Given information
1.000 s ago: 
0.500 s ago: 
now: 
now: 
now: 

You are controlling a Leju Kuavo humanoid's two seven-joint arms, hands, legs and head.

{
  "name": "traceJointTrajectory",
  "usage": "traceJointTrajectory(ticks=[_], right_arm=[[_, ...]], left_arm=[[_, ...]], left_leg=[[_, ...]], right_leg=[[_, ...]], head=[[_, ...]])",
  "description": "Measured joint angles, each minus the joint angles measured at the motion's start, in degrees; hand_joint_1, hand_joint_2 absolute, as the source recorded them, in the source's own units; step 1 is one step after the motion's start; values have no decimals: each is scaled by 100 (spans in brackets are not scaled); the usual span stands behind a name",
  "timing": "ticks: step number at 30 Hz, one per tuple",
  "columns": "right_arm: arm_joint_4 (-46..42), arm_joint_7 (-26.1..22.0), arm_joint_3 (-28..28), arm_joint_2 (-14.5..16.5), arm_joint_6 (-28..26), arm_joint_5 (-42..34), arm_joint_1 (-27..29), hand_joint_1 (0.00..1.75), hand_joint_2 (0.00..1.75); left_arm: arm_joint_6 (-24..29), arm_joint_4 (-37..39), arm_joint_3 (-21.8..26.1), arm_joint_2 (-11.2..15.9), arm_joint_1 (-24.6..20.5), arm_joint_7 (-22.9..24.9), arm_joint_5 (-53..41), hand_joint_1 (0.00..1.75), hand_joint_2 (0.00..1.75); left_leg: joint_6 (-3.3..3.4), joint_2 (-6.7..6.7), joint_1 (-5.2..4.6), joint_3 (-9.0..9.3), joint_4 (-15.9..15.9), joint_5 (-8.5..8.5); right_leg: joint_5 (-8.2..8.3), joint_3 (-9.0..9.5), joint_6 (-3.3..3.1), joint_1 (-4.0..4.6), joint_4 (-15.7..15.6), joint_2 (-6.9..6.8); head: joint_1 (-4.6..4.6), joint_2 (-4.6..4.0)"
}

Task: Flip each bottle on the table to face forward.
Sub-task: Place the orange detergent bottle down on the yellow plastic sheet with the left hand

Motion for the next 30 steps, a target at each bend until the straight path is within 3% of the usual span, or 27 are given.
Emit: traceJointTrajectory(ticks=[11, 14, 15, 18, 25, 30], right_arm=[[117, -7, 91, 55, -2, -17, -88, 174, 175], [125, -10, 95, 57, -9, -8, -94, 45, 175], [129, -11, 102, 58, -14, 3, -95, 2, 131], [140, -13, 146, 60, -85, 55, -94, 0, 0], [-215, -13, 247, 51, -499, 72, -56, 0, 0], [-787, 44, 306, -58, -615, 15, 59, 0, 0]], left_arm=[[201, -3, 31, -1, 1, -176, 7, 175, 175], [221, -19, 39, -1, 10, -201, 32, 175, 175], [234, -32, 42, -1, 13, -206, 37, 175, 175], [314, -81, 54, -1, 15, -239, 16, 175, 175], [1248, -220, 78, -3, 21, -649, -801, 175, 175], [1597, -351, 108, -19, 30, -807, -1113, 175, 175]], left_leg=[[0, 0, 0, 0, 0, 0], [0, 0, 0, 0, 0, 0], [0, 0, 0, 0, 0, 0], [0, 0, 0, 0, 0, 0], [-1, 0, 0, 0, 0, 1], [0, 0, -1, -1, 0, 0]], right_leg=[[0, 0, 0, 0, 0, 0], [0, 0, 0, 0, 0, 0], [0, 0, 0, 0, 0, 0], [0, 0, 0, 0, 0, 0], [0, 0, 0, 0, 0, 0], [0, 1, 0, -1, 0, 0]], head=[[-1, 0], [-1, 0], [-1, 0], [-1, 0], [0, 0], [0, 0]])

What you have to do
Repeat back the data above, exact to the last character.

Solution for this problem
1.000 s ago: 
0.500 s ago: 
now: 
now: 
now: 

You are controlling a Leju Kuavo humanoid's two seven-joint arms, hands, legs and head.

{
  "name": "traceJointTrajectory",
  "usage": "traceJointTrajectory(ticks=[_], right_arm=[[_, ...]], left_arm=[[_, ...]], left_leg=[[_, ...]], right_leg=[[_, ...]], head=[[_, ...]])",
  "description": "Measured joint angles, each minus the joint angles measured at the motion's start, in degrees; hand_joint_1, hand_joint_2 absolute, as the source recorded them, in the source's own units; step 1 is one step after the motion's start; values have no decimals: each is scaled by 100 (spans in brackets are not scaled); the usual span stands behind a name",
  "timing": "ticks: step number at 30 Hz, one per tuple",
  "columns": "right_arm: arm_joint_4 (-46..42), arm_joint_7 (-26.1..22.0), arm_joint_3 (-28..28), arm_joint_2 (-14.5..16.5), arm_joint_6 (-28..26), arm_joint_5 (-42..34), arm_joint_1 (-27..29), hand_joint_1 (0.00..1.75), hand_joint_2 (0.00..1.75); left_arm: arm_joint_6 (-24..29), arm_joint_4 (-37..39), arm_joint_3 (-21.8..26.1), arm_joint_2 (-11.2..15.9), arm_joint_1 (-24.6..20.5), arm_joint_7 (-22.9..24.9), arm_joint_5 (-53..41), hand_joint_1 (0.00..1.75), hand_joint_2 (0.00..1.75); left_leg: joint_6 (-3.3..3.4), joint_2 (-6.7..6.7), joint_1 (-5.2..4.6), joint_3 (-9.0..9.3), joint_4 (-15.9..15.9), joint_5 (-8.5..8.5); right_leg: joint_5 (-8.2..8.3), joint_3 (-9.0..9.5), joint_6 (-3.3..3.1), joint_1 (-4.0..4.6), joint_4 (-15.7..15.6), joint_2 (-6.9..6.8); head: joint_1 (-4.6..4.6), joint_2 (-4.6..4.0)"
}

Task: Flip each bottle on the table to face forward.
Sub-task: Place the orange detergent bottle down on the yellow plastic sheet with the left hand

Motion for the next 30 steps, a target at each bend until the straight path is within 3% of the usual span, or 27 are given.
Emit: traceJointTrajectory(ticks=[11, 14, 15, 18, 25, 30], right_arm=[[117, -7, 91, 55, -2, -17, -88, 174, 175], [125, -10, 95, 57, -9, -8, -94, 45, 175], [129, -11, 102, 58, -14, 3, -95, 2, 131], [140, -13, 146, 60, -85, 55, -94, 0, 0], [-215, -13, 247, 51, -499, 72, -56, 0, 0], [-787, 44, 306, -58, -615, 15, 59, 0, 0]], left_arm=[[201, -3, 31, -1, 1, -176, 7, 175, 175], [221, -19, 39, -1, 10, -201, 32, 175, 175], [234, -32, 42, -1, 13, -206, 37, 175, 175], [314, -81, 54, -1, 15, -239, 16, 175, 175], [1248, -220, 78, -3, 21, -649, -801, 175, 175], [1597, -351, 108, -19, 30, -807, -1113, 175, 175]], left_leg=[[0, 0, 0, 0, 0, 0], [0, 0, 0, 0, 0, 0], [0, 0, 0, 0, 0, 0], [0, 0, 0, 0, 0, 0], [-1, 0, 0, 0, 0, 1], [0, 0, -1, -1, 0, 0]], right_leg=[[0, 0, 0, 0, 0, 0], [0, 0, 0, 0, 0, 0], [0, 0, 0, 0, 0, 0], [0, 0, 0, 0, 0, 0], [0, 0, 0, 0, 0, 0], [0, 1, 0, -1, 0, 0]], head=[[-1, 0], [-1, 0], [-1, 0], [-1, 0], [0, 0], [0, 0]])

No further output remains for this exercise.